Yazı: Edip Emil Öymen
New Orleans’ta Ağustos 2005’te Katrina kasırgasında yok olan bir semti, Brad Pitt’in öncülüğüyle kurulan “Tamir Et/Düzelt Vakfı” (Make It Right Foundation) ayağa kaldırıyor. Pitt, eşi Angelina Jolie’nin de katkısıyla 5 milyon Dolar koyarak, vakfı 2007’de kurdu. Vakıftaki “beyin”, mimariye ve mimarinin de yeşiline meraklı olan Pitt.

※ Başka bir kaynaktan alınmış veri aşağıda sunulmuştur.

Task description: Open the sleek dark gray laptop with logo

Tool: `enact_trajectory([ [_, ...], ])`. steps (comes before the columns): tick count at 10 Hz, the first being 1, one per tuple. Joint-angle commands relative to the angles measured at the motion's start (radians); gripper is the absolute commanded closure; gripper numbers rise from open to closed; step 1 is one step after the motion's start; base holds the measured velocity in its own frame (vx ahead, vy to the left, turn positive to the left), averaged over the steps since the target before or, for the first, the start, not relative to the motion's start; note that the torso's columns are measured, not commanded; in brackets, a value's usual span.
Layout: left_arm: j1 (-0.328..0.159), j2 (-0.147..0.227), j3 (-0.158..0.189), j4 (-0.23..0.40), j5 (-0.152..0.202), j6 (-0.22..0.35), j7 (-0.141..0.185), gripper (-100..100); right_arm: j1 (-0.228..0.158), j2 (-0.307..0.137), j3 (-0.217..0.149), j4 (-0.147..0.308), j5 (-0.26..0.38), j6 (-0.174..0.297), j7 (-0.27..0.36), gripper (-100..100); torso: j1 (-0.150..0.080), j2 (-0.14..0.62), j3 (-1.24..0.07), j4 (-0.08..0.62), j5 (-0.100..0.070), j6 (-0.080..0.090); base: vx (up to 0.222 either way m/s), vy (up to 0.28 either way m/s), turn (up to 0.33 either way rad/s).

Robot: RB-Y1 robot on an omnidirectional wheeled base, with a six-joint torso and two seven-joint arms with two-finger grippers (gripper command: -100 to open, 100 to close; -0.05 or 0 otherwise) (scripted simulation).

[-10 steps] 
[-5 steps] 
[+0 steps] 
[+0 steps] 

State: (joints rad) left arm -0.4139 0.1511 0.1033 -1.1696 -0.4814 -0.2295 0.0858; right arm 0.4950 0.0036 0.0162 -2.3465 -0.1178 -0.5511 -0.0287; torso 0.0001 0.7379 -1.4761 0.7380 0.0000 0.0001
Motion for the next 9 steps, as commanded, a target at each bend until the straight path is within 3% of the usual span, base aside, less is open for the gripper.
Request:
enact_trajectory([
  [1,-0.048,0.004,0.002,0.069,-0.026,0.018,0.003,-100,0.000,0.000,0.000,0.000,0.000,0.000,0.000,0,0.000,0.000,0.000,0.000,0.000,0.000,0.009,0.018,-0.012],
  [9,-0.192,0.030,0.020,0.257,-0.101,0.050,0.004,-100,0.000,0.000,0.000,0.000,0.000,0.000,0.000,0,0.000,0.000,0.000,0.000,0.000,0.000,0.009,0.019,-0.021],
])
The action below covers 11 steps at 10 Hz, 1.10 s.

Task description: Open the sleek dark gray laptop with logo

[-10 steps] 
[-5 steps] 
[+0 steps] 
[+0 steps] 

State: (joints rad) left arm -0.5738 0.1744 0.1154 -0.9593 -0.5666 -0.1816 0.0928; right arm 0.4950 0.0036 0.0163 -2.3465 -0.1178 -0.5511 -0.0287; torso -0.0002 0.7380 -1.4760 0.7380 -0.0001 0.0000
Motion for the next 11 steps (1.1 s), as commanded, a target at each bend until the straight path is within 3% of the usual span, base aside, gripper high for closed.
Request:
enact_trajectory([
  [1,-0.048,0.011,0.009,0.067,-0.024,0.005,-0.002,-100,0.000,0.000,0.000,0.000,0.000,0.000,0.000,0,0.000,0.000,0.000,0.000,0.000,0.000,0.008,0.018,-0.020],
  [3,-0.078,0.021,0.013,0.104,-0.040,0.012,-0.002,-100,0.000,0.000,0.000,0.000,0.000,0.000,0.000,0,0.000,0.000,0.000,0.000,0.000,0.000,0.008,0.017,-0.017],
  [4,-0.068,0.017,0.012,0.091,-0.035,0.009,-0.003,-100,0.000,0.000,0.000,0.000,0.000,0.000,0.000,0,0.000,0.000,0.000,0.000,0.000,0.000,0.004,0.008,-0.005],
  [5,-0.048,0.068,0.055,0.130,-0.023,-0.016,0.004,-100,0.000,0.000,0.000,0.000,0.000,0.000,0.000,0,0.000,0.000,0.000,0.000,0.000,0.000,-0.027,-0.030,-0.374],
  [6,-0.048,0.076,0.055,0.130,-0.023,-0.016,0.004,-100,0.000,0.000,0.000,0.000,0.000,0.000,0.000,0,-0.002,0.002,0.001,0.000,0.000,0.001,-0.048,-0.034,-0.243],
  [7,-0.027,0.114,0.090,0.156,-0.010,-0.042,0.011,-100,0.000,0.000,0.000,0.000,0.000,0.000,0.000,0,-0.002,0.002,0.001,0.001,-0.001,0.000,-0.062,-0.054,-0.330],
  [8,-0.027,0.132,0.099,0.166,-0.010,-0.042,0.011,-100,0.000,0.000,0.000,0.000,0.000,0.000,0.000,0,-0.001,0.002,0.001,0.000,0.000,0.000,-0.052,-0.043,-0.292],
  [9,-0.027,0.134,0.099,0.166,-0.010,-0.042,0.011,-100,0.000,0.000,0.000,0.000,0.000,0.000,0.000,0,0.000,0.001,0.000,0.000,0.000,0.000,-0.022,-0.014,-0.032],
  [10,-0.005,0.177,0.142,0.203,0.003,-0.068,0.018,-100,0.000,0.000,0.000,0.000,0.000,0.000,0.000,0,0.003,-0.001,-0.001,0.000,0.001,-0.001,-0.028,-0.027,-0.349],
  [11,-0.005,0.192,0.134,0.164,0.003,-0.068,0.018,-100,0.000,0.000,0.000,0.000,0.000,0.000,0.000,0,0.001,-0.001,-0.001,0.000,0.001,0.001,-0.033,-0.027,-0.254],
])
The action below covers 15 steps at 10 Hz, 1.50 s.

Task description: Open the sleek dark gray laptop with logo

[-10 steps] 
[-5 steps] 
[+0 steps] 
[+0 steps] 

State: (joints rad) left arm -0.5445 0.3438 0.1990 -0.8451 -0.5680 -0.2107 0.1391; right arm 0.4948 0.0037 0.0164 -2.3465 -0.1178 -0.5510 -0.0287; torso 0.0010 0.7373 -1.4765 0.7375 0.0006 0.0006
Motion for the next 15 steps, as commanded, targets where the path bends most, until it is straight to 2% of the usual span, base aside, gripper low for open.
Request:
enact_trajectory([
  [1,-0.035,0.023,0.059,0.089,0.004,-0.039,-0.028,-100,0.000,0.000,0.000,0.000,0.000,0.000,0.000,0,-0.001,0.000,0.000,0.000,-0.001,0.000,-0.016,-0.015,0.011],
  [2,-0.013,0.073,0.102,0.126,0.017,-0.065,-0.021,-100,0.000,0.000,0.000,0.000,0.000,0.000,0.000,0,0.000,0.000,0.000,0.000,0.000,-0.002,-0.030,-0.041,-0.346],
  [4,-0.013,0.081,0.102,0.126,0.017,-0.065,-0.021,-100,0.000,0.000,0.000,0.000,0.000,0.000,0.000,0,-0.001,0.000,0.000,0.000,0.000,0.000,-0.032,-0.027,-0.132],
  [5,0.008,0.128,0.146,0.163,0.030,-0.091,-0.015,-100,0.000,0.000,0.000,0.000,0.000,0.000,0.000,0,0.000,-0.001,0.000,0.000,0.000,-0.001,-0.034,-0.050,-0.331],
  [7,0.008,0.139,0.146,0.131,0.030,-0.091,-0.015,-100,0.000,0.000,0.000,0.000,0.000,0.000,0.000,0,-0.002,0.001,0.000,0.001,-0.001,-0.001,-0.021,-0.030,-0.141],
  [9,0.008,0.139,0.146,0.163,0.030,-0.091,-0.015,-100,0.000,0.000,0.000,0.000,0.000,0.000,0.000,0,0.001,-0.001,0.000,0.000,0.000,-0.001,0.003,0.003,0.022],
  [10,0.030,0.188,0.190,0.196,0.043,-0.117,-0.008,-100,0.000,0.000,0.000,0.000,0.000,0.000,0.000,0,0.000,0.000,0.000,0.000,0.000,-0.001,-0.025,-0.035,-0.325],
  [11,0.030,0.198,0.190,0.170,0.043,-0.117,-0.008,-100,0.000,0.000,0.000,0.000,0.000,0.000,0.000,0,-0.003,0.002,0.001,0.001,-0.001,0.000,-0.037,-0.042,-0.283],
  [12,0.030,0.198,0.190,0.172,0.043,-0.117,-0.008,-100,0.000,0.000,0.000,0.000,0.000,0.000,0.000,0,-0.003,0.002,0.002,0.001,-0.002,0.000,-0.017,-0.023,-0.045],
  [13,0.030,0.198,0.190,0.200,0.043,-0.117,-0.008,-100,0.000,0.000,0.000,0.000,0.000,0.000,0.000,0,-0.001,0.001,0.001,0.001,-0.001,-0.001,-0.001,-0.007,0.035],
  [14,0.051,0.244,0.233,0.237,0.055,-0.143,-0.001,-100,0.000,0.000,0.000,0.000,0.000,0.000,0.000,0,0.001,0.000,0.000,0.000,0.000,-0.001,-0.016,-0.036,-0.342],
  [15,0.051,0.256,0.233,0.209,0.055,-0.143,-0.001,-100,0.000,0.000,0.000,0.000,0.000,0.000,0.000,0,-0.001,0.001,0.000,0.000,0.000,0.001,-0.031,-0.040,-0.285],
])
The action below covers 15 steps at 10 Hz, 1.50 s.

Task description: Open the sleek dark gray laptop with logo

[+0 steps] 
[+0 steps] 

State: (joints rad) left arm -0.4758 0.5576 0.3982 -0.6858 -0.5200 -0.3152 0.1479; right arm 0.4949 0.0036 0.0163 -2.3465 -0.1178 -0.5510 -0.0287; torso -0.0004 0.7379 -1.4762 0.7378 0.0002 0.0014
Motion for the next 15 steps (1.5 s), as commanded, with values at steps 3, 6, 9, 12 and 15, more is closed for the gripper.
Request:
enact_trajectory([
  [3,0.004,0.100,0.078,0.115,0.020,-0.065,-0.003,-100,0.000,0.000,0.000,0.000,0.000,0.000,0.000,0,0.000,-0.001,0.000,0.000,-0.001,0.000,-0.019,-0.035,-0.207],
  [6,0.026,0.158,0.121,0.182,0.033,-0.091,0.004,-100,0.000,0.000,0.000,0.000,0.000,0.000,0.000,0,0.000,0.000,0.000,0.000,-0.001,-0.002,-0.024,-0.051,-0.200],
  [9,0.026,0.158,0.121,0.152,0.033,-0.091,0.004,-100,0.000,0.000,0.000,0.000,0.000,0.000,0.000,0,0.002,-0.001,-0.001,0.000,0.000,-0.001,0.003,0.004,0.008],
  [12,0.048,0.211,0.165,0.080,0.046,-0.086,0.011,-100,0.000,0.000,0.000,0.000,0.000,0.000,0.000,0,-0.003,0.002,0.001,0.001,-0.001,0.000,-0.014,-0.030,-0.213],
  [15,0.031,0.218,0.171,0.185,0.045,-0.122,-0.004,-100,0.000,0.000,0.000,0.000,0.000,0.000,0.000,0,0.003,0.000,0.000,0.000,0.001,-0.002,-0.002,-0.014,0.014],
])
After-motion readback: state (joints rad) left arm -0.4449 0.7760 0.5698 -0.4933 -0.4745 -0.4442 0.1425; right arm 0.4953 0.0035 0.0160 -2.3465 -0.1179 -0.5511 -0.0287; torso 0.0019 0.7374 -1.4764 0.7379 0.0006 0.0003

New Orleans’ın deniz seviyesinin altındaki bir bölgesinde taş üstünde taş kalmadığı için buranın tamamen terk edilmesi önerildi. Brad Pitt, “Benjamin Button’ın Tuhaf Öyküsü” filminin çekimi için kente geldiğinde durumu yerinde gördü. Ve tam da burada yepyeni bir semt yaratmaya karar verdi.
150 ekolojik ev
Hedef: Ekolojik ilkelere uygun 150 ev inşa etmek. Bunlardan 50’si ortaya çıktı. Gerisi gelecek. Parayı Vakıfla işbirliği yapan başka vakıflar ve yardım severler sağlıyor. Bu amaçla kurulan web sitesinde, semtte yapılacak evlerin içlerini “gezmek” mümkün oldu. Kim, evin neresine ne kadar bağış yapacağını bu “gezintiden” sonra kararlaştırdı. Banyo, mutfak gibi yaş zeminlere, merdivenlere, odalara, ısıtma soğutmaya ve başka her yere web sitesinden bağış yaptılar.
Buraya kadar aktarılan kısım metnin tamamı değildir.